* **WHAT TO DO**:
From the listing below, extract each entry exactly as written, minus the images.

---------- PROVIDED MATERIAL ----------

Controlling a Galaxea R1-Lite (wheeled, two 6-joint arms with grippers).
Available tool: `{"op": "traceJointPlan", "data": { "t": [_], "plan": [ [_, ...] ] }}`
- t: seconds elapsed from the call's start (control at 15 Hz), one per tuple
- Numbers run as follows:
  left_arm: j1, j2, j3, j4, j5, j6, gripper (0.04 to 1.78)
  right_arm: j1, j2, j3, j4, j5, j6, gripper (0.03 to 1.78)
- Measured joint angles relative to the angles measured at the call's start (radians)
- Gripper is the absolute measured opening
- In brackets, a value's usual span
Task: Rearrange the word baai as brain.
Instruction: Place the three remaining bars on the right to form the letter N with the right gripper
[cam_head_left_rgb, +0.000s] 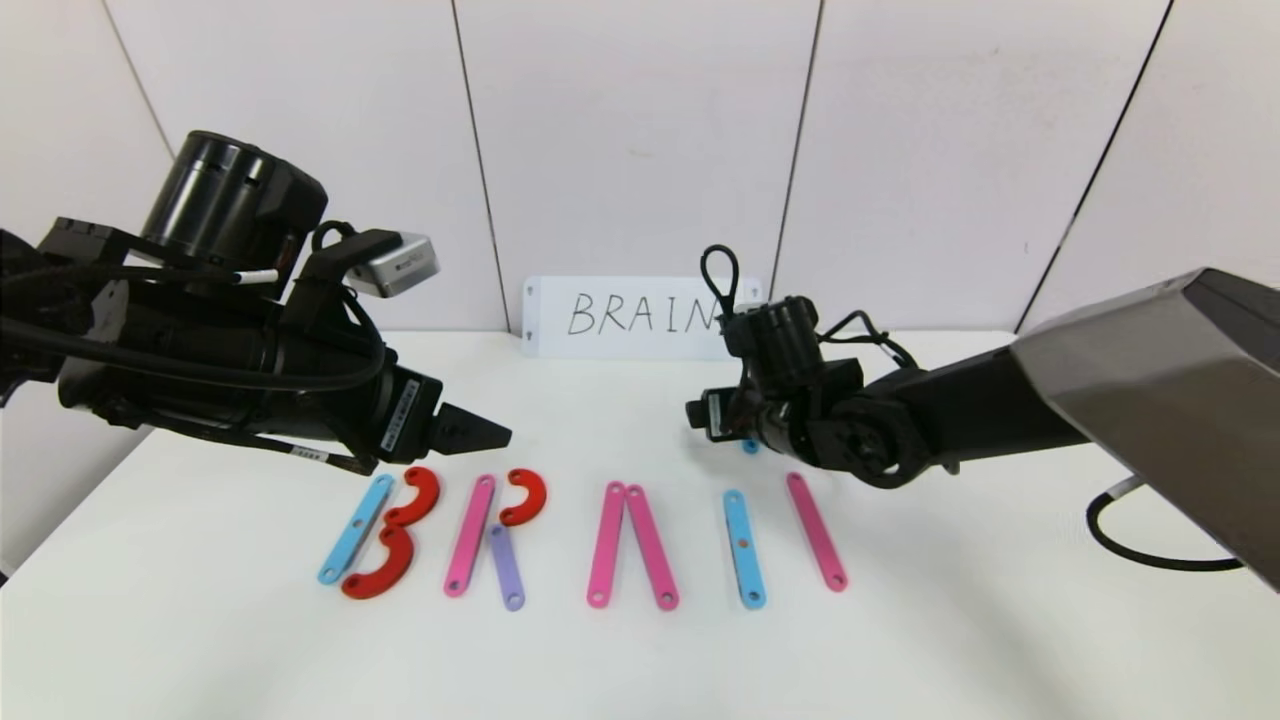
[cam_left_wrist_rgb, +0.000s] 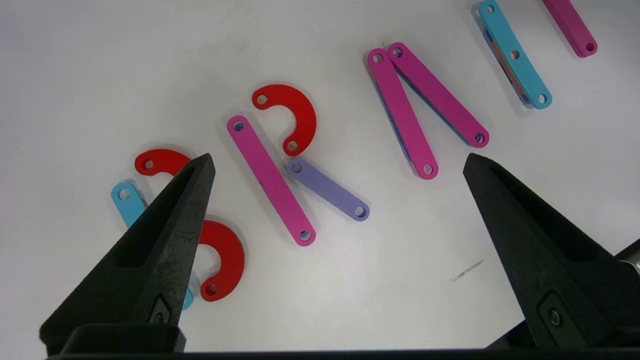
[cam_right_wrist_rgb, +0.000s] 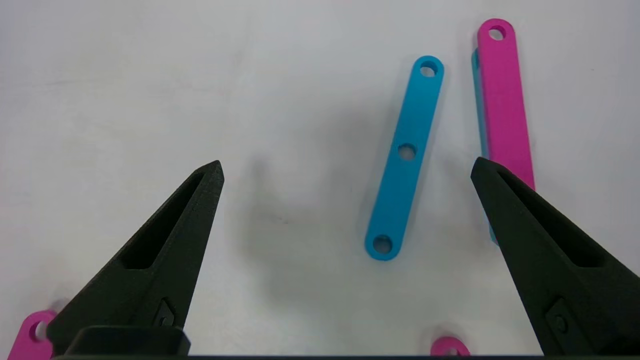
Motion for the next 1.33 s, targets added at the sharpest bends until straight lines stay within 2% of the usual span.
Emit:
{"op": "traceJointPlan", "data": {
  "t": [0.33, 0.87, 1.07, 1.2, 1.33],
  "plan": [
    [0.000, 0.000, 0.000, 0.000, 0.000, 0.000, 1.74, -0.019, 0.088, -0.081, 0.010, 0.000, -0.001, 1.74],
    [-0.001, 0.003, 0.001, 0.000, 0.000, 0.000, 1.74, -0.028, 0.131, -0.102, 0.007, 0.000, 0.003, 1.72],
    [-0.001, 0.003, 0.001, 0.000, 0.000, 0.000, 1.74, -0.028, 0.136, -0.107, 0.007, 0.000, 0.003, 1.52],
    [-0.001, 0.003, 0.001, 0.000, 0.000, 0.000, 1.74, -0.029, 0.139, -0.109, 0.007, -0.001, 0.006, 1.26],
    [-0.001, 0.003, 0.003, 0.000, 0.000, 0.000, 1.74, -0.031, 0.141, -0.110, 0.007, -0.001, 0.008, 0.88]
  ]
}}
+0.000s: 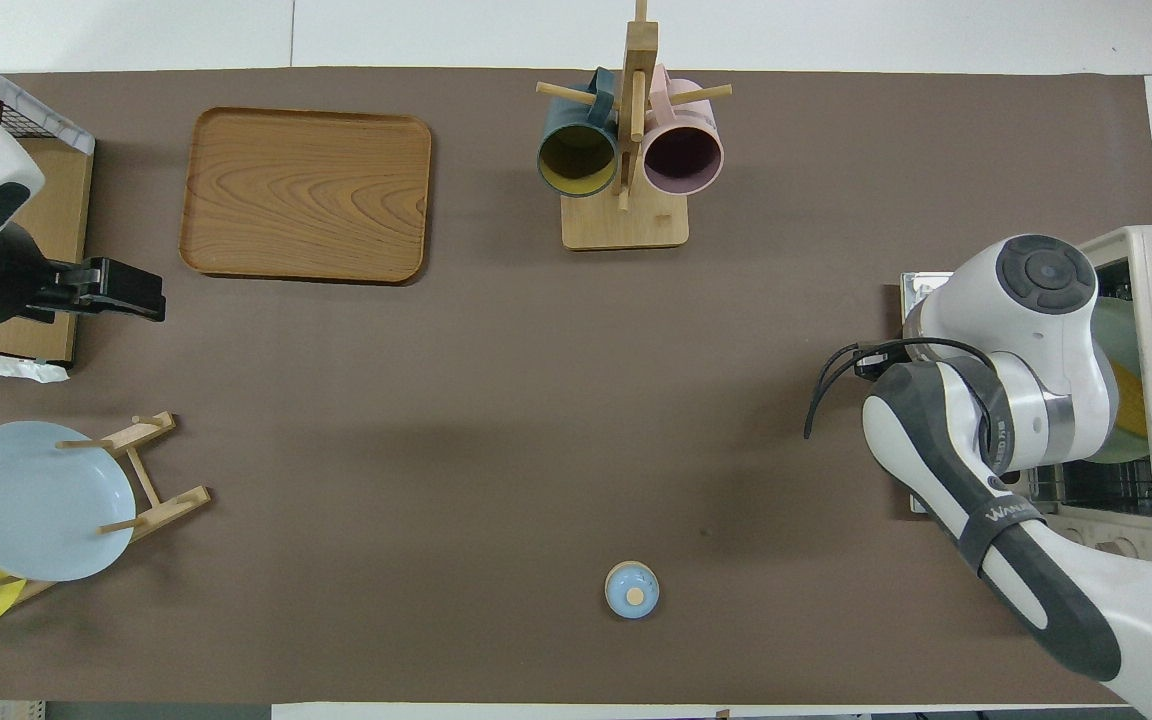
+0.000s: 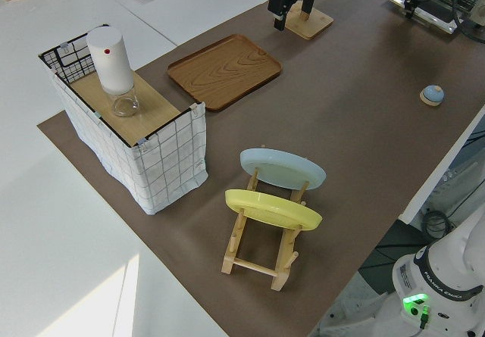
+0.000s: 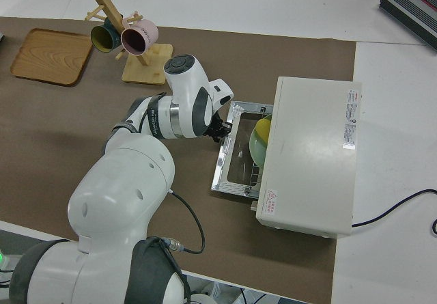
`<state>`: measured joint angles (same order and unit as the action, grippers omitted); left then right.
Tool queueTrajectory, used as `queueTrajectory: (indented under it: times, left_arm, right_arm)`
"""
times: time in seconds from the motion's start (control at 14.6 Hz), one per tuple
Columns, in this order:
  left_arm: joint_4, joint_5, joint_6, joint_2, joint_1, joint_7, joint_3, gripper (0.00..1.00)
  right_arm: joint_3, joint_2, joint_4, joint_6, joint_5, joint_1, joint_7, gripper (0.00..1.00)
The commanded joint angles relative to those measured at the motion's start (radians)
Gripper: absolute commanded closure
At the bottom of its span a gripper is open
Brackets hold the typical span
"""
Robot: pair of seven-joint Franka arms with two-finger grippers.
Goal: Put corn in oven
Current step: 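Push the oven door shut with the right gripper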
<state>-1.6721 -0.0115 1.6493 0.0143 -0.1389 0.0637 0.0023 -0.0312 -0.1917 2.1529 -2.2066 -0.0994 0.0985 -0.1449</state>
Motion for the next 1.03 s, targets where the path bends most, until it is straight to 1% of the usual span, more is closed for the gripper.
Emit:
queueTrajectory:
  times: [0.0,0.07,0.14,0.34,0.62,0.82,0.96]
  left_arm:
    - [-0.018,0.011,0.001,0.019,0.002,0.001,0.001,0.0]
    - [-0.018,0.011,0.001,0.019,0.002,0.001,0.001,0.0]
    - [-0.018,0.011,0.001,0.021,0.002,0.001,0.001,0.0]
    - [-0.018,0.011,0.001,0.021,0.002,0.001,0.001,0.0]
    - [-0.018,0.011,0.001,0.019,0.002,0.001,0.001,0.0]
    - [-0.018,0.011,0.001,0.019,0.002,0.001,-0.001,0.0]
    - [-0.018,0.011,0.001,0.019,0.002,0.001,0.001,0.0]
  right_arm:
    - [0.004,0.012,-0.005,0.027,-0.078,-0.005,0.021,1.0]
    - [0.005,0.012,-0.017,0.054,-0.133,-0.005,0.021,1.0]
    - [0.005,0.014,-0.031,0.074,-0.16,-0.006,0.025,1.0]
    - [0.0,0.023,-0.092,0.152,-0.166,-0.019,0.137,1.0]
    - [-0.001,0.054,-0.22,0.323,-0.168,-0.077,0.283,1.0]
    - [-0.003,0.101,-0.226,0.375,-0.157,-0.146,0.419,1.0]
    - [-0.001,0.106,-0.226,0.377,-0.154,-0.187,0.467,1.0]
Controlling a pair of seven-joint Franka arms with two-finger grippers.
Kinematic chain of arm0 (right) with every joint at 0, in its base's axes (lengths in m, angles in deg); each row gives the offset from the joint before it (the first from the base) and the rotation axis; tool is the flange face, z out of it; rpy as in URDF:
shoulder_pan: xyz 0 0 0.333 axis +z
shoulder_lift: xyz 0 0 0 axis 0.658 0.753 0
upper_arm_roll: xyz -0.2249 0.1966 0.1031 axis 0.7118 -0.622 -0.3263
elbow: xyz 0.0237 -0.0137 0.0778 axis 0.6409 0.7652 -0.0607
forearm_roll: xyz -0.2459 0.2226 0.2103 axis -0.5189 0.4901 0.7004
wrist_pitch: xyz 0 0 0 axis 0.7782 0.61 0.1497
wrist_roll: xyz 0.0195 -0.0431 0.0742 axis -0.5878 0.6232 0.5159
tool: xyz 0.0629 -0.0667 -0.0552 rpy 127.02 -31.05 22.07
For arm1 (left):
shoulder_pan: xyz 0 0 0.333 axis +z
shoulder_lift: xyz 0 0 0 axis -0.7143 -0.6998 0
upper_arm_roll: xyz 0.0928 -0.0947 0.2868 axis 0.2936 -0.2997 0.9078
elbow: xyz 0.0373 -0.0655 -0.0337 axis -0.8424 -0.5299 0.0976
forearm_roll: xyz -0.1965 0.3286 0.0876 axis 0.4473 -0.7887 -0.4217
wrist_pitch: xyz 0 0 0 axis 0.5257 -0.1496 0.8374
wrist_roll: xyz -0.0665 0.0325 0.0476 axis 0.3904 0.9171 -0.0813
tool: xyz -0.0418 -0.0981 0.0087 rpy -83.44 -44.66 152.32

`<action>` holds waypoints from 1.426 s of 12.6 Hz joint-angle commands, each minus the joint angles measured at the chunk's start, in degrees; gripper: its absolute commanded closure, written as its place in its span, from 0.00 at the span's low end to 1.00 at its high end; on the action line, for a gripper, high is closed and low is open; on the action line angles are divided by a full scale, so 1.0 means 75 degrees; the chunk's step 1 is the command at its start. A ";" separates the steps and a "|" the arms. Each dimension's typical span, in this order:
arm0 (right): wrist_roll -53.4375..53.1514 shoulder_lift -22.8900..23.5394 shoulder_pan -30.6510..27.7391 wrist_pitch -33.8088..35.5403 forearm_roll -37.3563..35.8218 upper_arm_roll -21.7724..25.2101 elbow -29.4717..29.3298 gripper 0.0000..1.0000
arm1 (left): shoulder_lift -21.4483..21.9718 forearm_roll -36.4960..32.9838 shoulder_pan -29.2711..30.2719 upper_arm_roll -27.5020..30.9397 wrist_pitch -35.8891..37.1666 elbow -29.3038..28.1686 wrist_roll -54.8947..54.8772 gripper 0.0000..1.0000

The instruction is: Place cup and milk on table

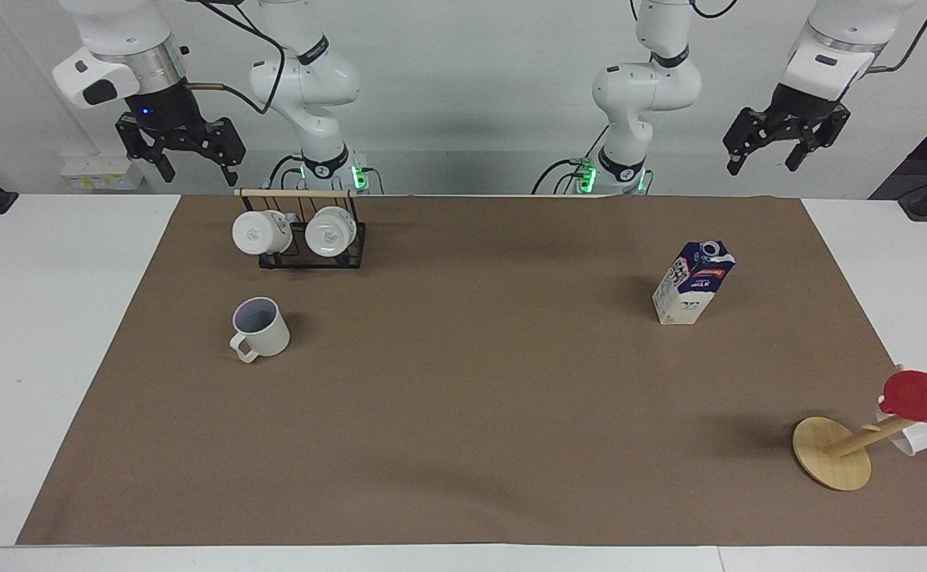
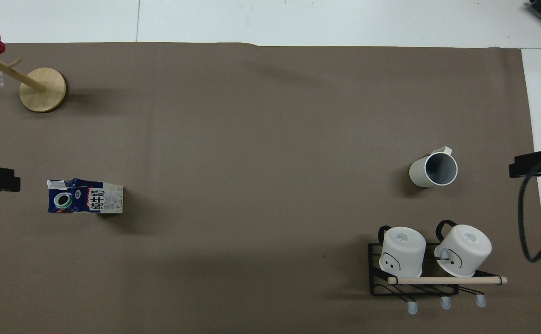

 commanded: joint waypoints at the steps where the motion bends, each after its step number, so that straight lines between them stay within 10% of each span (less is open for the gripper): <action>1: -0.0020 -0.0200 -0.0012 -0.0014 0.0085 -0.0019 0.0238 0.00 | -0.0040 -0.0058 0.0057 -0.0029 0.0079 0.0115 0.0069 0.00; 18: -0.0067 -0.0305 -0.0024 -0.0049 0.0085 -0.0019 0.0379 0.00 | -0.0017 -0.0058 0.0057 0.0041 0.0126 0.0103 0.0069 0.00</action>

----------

* **WRITTEN RESPONSE**:
Controlling a Galaxea R1-Lite (wheeled, two 6-joint arms with grippers).
Available tool: `{"op": "traceJointPlan", "data": { "t": [_], "plan": [ [_, ...] ] }}`
- t: seconds elapsed from the call's start (control at 15 Hz), one per tuple
- Numbers run as follows:
  left_arm: j1, j2, j3, j4, j5, j6, gripper (0.04 to 1.78)
  right_arm: j1, j2, j3, j4, j5, j6, gripper (0.03 to 1.78)
- Measured joint angles relative to the angles measured at the call's start (radians)
- Gripper is the absolute measured opening
- In brackets, a value's usual span
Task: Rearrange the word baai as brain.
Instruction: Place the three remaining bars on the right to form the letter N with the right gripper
[cam_head_left_rgb, +0.000s] 
[cam_left_wrist_rgb, +0.000s] 
[cam_right_wrist_rgb, +0.000s] 
Motion for the next 1.33 s, targets added at the sharpest bends until straight lines stay within 2% of the usual span.
Emit:
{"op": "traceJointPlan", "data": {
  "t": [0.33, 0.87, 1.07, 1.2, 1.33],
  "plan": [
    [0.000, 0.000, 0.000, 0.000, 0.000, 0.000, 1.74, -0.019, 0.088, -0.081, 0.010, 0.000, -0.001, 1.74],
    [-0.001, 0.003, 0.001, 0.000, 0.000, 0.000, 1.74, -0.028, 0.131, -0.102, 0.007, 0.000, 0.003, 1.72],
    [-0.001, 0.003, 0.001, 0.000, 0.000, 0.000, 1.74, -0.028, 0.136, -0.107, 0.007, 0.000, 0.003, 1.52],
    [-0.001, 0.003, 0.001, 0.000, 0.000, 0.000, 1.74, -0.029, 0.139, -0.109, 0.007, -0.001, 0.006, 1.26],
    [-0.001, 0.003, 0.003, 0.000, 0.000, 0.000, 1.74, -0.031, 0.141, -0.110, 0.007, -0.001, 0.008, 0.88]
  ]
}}
+0.000s: 
+0.000s: 
+0.000s: 
`<state>`: measured joint angles (same order and unit as the action, grippers omitted); left then right.
Tool queueTrajectory, used as `queueTrajectory: (indented under it: times, left_arm, right_arm)`
"""
times: time in seconds from the motion's start (control at 14.6 Hz), one per tuple
Columns, in this order:
  left_arm: joint_4, joint_5, joint_6, joint_2, joint_1, joint_7, joint_3, gripper (0.00..1.00)
  right_arm: joint_3, joint_2, joint_4, joint_6, joint_5, joint_1, joint_7, gripper (0.00..1.00)
The commanded joint angles relative to those measured at the motion's start (radians)
Gripper: absolute commanded closure
At the bottom of its span a gripper is open
Brackets hold the typical span
"""
Robot: pair of seven-joint Franka arms with two-finger grippers.
Goal: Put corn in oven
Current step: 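Push the oven door shut with the right gripper
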<state>-1.6721 -0.0115 1.6493 0.0143 -0.1389 0.0637 0.0023 -0.0312 -0.1917 2.1529 -2.2066 -0.0994 0.0985 -0.1449</state>
Motion for the next 1.03 s, targets where the path bends most, until it is straight to 1% of the usual span, more is closed for the gripper.
Emit:
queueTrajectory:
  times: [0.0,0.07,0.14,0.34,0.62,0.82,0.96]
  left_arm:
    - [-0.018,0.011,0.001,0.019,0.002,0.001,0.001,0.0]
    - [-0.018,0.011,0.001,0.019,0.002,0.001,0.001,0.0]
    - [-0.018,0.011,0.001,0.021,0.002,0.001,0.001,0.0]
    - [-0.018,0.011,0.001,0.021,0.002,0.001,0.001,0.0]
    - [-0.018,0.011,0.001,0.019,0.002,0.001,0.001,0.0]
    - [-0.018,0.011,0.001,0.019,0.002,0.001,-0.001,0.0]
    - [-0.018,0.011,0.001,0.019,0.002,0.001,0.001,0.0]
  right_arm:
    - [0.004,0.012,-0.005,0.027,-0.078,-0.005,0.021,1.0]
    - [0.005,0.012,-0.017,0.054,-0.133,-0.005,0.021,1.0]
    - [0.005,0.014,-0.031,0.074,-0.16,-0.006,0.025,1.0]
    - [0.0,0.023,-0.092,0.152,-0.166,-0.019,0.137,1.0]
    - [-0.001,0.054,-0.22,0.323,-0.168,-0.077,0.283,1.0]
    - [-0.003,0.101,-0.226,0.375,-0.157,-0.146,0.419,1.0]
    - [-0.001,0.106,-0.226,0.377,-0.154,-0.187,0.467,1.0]
Controlling a pair of seven-joint Franka arms with two-finger grippers.
Kinematic chain of arm0 (right) with every joint at 0, in its base's axes (lengths in m, angles in deg); each row gives the offset from the joint before it (the first from the base) and the rotation axis; tool is the flange face, z out of it; rpy as in URDF:
shoulder_pan: xyz 0 0 0.333 axis +z
shoulder_lift: xyz 0 0 0 axis 0.658 0.753 0
upper_arm_roll: xyz -0.2249 0.1966 0.1031 axis 0.7118 -0.622 -0.3263
elbow: xyz 0.0237 -0.0137 0.0778 axis 0.6409 0.7652 -0.0607
forearm_roll: xyz -0.2459 0.2226 0.2103 axis -0.5189 0.4901 0.7004
wrist_pitch: xyz 0 0 0 axis 0.7782 0.61 0.1497
wrist_roll: xyz 0.0195 -0.0431 0.0742 axis -0.5878 0.6232 0.5159
tool: xyz 0.0629 -0.0667 -0.0552 rpy 127.02 -31.05 22.07
For arm1 (left):
shoulder_pan: xyz 0 0 0.333 axis +z
shoulder_lift: xyz 0 0 0 axis -0.7143 -0.6998 0
upper_arm_roll: xyz 0.0928 -0.0947 0.2868 axis 0.2936 -0.2997 0.9078
elbow: xyz 0.0373 -0.0655 -0.0337 axis -0.8424 -0.5299 0.0976
forearm_roll: xyz -0.1965 0.3286 0.0876 axis 0.4473 -0.7887 -0.4217
wrist_pitch: xyz 0 0 0 axis 0.5257 -0.1496 0.8374
wrist_roll: xyz -0.0665 0.0325 0.0476 axis 0.3904 0.9171 -0.0813
tool: xyz -0.0418 -0.0981 0.0087 rpy -83.44 -44.66 152.32

`<action>` holds waypoints from 1.426 s of 12.6 Hz joint-angle commands, each minus the joint angles measured at the chunk's start, in degrees; gripper: its absolute commanded closure, written as its place in its span, from 0.00 at the span's low end to 1.00 at its high end; on the action line, for a gripper, high is closed and low is open; on the action line angles are divided by a full scale, so 1.0 means 75 degrees; the chunk's step 1 is the command at its start. A ";" separates the steps and a "|" the arms. Each dimension's typical span, in this order:
arm0 (right): wrist_roll -53.4375..53.1514 shoulder_lift -22.8900..23.5394 shoulder_pan -30.6510..27.7391 wrist_pitch -33.8088..35.5403 forearm_roll -37.3563..35.8218 upper_arm_roll -21.7724..25.2101 elbow -29.4717..29.3298 gripper 0.0000..1.0000
arm1 (left): shoulder_lift -21.4483..21.9718 forearm_roll -36.4960..32.9838 shoulder_pan -29.2711..30.2719 upper_arm_roll -27.5020..30.9397 wrist_pitch -35.8891..37.1666 elbow -29.3038..28.1686 wrist_roll -54.8947..54.8772 gripper 0.0000..1.0000

The instruction is: Place cup and milk on table


 commanded: joint waypoints at the steps where the motion bends, each after its step number, so that straight lines between them stay within 10% of each span (less is open for the gripper): <action>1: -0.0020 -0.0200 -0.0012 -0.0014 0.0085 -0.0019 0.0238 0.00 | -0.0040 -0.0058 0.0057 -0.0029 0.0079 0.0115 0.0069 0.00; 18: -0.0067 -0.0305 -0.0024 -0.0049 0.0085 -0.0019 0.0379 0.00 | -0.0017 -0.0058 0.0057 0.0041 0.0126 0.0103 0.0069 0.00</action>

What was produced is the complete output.